Я же просто с ребятами пошел вперед, потому что в свое время на своих командиров насмотрелся. Они для меня были авторитетом, примером для подражания. Они не смотрели, какое у кого звание. Они с нами были на равных всегда. Потому что там у вменяемого, адекватного, разумного человека будет понятие того, что все равны. Потому что, по идее, звание и должность не влияют на степень, как тебя заденет – от маленького осколочка до отрыва конечности, звание тут ничем не поможет.
За мир без нацизма
- Станислав, а родные и близкие не говорят: мол, хватит, пора тебе остановиться?
- Мне они постоянно это говорили и говорят, в том числе товарищи из моих подразделений, бригады: «Лис, все хорош, списывайся. И так отдал больше, чем нужно. На тебе места живого нет. Давай домой. У тебя дети растут. Им нужен отец».
А я отвечаю: «А чем я хуже или лучше других? У них же тоже дети. Если что-то со мной случится – да, будет печально, дети будут без отца. Но я же не где-то в подворотне пьяный от передоза умер. Я, как минимум, защищал их же небо над головой. А это стоящее дело».

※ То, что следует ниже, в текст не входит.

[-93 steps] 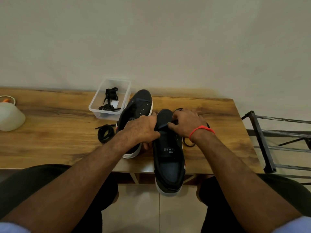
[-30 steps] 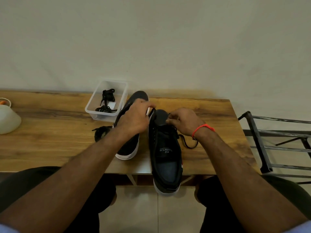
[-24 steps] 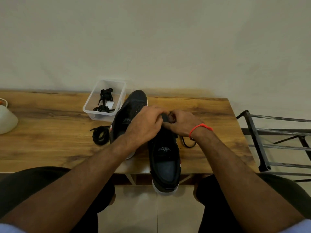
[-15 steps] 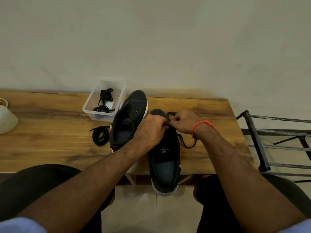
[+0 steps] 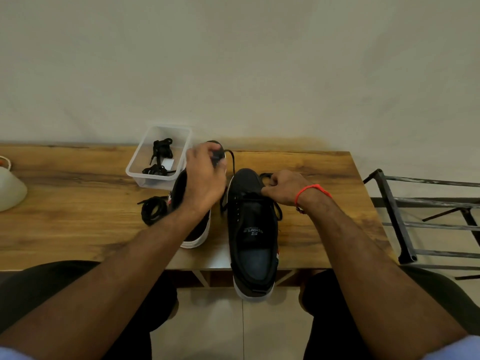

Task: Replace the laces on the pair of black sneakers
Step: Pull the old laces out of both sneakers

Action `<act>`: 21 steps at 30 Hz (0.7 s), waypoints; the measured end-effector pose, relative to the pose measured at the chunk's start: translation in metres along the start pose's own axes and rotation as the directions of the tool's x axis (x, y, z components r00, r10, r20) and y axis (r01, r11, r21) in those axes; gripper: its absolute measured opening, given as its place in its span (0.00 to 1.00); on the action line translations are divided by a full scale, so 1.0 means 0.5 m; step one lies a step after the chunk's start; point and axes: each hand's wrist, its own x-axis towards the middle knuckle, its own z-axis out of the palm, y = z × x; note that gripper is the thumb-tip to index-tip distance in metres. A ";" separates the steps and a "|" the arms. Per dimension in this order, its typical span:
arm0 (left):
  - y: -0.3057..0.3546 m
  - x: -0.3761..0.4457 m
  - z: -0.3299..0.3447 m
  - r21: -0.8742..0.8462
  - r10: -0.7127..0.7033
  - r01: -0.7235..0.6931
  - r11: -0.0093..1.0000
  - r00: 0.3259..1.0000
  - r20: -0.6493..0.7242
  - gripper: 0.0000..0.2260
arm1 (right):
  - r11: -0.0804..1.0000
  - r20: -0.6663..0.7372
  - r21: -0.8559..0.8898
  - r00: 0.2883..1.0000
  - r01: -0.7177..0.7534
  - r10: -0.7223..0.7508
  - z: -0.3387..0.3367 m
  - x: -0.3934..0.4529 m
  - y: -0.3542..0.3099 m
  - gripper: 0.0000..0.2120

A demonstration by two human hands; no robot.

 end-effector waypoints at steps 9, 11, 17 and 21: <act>0.008 -0.065 0.069 0.503 0.182 -0.467 0.727 0.838 0.514 0.12 | 0.997 0.021 0.047 0.997 0.068 -0.069 -0.010 -0.019 -0.003 0.07; 0.008 -0.060 0.060 0.472 0.230 -0.449 0.759 0.863 0.451 0.10 | 0.996 0.023 0.056 0.998 0.064 -0.065 -0.009 -0.018 -0.003 0.08; 0.026 0.008 -0.010 -0.085 -0.041 0.028 0.996 0.987 -0.155 0.09 | 1.000 0.006 0.023 1.000 0.001 -0.001 -0.012 -0.010 0.005 0.12; 0.042 0.033 -0.052 -0.009 -0.062 0.062 0.998 0.993 -0.103 0.12 | 1.000 0.017 0.015 1.000 -0.007 0.007 -0.014 -0.008 0.007 0.12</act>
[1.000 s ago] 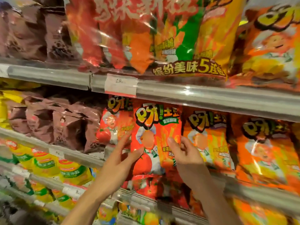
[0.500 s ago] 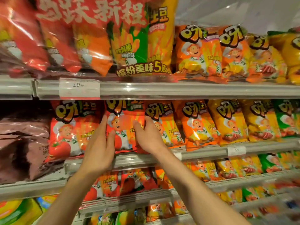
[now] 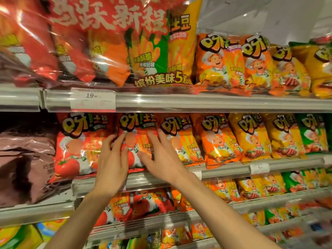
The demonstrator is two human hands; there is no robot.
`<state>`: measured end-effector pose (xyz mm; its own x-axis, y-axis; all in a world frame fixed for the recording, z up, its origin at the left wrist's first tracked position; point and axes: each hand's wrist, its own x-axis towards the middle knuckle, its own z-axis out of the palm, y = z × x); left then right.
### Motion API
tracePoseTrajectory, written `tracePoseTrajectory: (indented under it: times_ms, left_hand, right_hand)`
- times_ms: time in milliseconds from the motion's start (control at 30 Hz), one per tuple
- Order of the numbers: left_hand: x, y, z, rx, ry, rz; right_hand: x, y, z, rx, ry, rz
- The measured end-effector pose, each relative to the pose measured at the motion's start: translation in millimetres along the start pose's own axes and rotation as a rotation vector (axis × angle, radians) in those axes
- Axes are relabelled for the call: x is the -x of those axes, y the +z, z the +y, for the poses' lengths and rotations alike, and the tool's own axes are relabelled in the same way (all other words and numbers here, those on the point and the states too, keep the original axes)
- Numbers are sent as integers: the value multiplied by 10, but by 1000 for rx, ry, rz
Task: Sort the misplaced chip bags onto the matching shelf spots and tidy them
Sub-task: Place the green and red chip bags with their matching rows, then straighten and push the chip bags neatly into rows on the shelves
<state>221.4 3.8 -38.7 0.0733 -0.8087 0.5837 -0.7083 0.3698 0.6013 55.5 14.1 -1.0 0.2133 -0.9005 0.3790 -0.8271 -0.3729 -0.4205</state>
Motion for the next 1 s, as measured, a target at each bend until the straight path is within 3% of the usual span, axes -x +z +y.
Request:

Да, неоднократно пытались меня списать командиры, потому что в прямом смысле слова у меня половина тела уже не моя. И вот 11 августа этого года меня из Вооруженных сил уволили по непригодности, по состоянию здоровья. ЧВК меня тоже не брали. Но я нашел возможность: записался в корпус Святого Георгия в Луганске. Это ополчение. Думаю, с моим опытом, навыками еще пригожусь.
Разумеется, ругался с родными: они не понимают, почему я не останусь дома, ведь возможностей много. Говорили мне, что многие хотят наоборот оттуда свалить. А я говорю: «Ну, во-первых, я не многие»…
- Но у тебя все-таки много ранений…
- Никогда не бывает все просто. За все приходится платить. За возможность жить в мире без фашизма, нацизма мы платим собственным здоровьем и жизнями. Например, за то, чтобы у меня дома было все хорошо, чтобы моим детям, родным ничего не угрожало. И мне заплатить эту цену вплоть до жизни не так уж жалко. Не спорю, умирать-то не хочется. Но повторю: если эта цена нужна ради того, чтобы моим близким было хорошо, чтобы они были в безопасности, я ее заплачу.